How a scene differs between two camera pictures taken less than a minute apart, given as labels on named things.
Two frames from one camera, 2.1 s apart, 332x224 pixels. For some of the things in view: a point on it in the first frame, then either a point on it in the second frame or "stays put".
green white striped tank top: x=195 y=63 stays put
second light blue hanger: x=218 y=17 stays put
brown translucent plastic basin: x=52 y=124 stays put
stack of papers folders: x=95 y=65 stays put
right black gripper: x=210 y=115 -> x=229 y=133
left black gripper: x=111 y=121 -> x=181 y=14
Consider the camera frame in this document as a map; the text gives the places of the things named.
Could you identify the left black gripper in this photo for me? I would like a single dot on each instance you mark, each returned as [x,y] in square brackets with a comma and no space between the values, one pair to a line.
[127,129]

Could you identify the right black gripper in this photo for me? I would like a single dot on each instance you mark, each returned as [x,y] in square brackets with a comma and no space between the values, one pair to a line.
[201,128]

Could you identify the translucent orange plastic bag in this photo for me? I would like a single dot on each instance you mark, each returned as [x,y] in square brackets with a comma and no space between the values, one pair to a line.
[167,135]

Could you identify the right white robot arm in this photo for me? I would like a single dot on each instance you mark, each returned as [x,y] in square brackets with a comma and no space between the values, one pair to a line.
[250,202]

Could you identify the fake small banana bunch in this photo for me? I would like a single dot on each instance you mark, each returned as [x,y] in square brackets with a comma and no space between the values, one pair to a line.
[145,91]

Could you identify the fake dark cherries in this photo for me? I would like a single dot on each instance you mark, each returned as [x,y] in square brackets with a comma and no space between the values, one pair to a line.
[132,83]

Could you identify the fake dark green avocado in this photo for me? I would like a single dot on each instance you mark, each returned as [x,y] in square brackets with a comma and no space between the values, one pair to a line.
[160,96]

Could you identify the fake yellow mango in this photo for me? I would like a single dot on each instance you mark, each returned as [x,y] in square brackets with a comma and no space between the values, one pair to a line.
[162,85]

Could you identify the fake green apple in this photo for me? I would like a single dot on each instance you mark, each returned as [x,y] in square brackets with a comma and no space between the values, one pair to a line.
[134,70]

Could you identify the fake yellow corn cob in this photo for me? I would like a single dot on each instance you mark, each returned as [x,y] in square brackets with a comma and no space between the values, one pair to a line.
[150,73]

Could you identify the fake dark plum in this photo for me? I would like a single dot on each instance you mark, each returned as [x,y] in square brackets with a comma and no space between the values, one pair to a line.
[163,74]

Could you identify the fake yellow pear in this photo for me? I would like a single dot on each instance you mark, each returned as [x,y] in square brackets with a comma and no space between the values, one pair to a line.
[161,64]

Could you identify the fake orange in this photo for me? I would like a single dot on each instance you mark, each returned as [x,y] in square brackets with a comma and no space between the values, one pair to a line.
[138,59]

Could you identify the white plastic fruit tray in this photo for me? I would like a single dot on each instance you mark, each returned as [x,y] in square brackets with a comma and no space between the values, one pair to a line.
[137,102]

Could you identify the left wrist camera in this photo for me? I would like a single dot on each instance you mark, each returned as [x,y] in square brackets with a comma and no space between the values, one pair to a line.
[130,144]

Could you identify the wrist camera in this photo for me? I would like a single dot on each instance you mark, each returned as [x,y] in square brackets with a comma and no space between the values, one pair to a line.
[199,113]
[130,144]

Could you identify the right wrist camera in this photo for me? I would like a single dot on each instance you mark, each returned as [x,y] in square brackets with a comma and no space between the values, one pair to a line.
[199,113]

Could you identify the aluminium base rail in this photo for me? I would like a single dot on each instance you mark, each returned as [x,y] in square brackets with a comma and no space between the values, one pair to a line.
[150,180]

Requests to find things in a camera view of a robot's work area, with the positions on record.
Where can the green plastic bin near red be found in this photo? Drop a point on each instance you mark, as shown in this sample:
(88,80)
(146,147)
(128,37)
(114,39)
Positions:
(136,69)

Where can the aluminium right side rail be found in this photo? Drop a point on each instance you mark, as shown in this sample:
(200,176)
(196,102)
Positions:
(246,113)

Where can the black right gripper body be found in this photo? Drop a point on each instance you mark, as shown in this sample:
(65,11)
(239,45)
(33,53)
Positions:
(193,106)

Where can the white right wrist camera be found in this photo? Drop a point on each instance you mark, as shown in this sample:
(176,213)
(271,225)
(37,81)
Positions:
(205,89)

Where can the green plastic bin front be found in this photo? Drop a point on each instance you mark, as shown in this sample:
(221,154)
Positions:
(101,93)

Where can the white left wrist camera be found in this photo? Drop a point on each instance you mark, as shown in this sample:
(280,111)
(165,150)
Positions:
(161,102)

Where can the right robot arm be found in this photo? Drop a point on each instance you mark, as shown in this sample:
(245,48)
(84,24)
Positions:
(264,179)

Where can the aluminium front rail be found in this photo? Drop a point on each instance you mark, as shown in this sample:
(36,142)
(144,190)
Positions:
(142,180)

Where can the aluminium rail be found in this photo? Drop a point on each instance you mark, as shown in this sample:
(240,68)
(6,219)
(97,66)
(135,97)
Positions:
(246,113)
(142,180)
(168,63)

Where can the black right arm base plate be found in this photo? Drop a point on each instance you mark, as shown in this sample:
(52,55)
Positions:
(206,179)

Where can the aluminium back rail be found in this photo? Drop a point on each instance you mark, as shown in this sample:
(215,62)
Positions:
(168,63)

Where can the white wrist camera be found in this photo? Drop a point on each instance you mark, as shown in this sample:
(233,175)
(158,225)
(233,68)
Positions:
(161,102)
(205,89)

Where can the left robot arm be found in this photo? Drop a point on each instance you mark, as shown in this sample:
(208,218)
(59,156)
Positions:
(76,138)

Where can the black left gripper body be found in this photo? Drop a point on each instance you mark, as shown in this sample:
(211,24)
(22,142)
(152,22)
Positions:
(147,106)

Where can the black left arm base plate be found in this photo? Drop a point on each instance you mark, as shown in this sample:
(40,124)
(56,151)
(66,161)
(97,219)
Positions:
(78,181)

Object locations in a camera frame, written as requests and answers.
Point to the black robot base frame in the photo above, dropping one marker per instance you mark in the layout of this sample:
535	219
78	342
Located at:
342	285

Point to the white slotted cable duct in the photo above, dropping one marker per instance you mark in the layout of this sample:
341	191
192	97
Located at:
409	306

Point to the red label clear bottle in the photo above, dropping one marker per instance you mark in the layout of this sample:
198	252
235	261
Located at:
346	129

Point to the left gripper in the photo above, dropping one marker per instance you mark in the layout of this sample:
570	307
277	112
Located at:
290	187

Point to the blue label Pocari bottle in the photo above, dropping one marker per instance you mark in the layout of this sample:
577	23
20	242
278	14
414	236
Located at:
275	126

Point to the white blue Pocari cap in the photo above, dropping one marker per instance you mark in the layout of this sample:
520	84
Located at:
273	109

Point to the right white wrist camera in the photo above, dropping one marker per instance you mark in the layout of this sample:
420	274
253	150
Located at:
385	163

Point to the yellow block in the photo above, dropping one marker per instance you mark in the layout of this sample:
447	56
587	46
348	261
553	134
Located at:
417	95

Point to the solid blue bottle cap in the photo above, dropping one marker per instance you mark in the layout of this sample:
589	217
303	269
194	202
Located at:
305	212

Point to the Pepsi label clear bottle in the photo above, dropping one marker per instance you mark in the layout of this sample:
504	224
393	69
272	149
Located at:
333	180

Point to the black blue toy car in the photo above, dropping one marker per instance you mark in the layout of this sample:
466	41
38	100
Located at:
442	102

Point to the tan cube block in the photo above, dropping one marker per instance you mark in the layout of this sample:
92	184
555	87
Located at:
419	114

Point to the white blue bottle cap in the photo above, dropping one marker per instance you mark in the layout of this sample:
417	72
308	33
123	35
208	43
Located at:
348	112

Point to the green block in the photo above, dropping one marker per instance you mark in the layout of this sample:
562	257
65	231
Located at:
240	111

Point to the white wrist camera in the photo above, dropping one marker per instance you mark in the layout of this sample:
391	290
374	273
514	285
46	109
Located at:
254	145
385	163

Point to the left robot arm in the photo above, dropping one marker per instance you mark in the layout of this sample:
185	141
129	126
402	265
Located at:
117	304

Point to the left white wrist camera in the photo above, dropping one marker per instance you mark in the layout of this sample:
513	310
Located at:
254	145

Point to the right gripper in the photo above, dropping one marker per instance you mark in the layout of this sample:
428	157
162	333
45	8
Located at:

• **ACTIVITY**: Your answer should be only a number: how many lines in the records hold the word "front".

• **EXERCISE RESPONSE**: 2